Foto: Reprodução/Gerardo Santos
Neste dia 17 de outubro (sexta-feira), o parlamento do velho Estado português aprovou um projeto de lei que visa proibir o uso de roupas que ocultem o rosto, como a burca, em espaços públicos. Embora ainda dependa de sanção presidencial, a medida compõe uma série de ofensivas que toca ao âmago das mulheres do povo, migrantes e do movimento operário, popular e anti-imperialista, uma reação natural do velho Estado português a crescente crise geral do imperialismo que se alastra por todo o mundo em geral, e pela Europa em particular. A medida dracionana e ultrarreacionária avançou pela autoria de partidos como o Chega, CDS-Partido Popular, Iniciativa Liberal (IL) e Partido Social Democrata (PSD).
A medida contém em si um viés claro de preconceito religioso: proibir especificamente vestimentas que cubram o rosto implica discriminação contra práticas islâmicas. Tais leis tendem a atingir mulheres migrantes, descendentes de migração e todo o movimento popular pró-lutas de libertação nacional no Médio Oriente Ampliado, como a Resistência Nacional Palestiniana, que tem como símbolo o clássico keffieh usado pelos seus combatentes.
É comum que se use a narrativa da “libertação” feminina para justificar tais proibições, como se o velho Estado ou a jurisdição burguesa-feudal portuguesa pudessem impor por decreto “liberdade feminina”. Na realidade, o que surge aqui é uma clara tentativa de impor dois ataques às massas operárias e populares por parte do velho Estado: primeiro, o incitamento chauvinista da divisão entre massas, de forma a conquistar para si seus sectos mais atrasados e semear confusão e, segundo, golpear o movimento anti-imperialista em desenvolvimento no país, que vem a catapultar suas fileiras com força total após o Dilúvio de Al-Aqsa, a 7 de Outubro de 2023.

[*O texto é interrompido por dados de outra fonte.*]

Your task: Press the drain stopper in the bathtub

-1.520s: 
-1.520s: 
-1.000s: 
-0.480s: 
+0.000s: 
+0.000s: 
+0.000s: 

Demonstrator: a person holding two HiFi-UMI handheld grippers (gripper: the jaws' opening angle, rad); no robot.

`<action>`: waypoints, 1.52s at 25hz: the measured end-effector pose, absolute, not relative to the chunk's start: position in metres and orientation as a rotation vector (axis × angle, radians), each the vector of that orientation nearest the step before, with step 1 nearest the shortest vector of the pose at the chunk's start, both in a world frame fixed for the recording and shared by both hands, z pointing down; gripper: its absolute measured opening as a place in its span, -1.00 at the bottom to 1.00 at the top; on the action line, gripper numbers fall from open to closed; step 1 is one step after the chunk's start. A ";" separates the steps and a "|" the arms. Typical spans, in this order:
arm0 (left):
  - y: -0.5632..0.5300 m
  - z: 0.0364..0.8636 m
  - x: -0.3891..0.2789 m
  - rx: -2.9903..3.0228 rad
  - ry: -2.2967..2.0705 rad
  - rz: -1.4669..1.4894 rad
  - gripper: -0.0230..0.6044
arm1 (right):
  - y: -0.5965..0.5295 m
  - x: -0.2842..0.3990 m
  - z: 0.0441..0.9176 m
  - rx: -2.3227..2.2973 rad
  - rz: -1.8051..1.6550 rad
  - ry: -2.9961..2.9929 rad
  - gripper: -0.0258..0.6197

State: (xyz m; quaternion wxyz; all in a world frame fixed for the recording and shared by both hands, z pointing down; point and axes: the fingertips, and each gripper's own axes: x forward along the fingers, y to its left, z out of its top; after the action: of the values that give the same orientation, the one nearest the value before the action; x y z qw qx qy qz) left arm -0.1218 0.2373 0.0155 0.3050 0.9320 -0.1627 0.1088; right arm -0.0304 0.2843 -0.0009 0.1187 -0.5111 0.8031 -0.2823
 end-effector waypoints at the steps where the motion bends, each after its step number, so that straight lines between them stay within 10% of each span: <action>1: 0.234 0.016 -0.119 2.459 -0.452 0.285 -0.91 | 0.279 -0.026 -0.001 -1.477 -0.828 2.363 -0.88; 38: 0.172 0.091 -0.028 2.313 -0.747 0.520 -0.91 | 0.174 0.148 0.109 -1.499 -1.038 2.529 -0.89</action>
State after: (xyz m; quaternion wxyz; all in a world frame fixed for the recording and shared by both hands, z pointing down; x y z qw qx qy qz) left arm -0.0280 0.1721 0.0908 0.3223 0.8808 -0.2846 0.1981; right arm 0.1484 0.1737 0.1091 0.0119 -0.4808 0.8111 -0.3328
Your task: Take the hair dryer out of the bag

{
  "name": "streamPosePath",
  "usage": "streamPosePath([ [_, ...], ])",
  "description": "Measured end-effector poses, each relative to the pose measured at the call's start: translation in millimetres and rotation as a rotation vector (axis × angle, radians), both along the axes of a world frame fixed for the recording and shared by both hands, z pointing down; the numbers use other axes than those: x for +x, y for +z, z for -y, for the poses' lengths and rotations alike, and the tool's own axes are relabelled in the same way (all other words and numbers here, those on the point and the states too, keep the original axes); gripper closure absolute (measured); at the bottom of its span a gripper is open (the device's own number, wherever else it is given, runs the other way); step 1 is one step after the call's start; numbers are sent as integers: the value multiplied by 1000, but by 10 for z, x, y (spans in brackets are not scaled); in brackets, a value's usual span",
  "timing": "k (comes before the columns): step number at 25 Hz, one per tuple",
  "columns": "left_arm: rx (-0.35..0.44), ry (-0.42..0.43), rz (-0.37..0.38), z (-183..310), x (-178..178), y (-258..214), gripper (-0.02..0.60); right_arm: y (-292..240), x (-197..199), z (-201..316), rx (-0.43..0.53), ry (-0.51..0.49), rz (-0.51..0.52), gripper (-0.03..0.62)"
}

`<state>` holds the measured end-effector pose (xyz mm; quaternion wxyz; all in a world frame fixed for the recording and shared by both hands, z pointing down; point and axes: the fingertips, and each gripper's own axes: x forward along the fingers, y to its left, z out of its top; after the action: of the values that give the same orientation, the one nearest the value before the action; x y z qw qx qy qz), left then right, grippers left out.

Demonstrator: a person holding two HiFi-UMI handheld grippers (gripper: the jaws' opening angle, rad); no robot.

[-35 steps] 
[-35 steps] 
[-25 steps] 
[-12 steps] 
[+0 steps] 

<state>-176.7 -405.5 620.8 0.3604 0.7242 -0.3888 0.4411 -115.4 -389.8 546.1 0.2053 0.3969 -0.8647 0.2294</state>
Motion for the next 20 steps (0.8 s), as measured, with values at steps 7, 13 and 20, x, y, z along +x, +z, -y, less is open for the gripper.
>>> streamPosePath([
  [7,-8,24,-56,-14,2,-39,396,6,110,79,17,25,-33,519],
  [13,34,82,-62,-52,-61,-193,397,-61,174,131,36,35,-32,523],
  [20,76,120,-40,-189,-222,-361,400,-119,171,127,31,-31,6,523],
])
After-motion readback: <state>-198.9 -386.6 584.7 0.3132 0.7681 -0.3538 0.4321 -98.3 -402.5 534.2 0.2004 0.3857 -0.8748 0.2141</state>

A onda reacionária que se alastra pela Europa
Este tipo de legislação reacionária não está a surgir só em Portugal. Em vários países da Europa há iniciativas ou leis que miram o uso do véu islâmico ou símbolos religiosos, categorias muitas vezes indistintas, sob pretextos de “neutralidade”, “segurança”, “laicidade” ou “preservação da identidade nacional”, uma forma de tentar criar um inimigo comum, o imigrante, desviando a atenção da real causa da crise geral que se torna cada vez mais aguda no continente europeu.
Em França, onde a burca e outras vestimentas que cubram o rosto são proibidas já há alguns anos, o velho Estado imperialista francês iniciou debates para aplicar restrições também ao hijab, abayas, etc. O mesmo se aplica para a Suíça, Dinamarca, Áustria e Países Baixos, que adotaram medidas semelhantes nos últimos anos e agora caminham em direção à proibição cada vez mais geral de vestimentas ligadas às massas oprimidas do Terceiro Mundo.
O discurso de partidos e grupos de extrema-direita ou nacionalistas tem usado a “ameaça cultural” ou “ameaça islâmica” para mobilizar medo e semear o chauvinismo nas massas populares, justificando leis que restringem liberdades democráticas dos diversos povos que migram para os países imperialistas e demais semicolónias na Europa por conta da exploração e saque de sua terra natal. Os migrantes são usados como bucha de canhão para, progressivamente, as classes dominantes reacionárias passarem a golpear todas as massas operárias e populares em geral, com maior intensidade em uns e outros sectores destas.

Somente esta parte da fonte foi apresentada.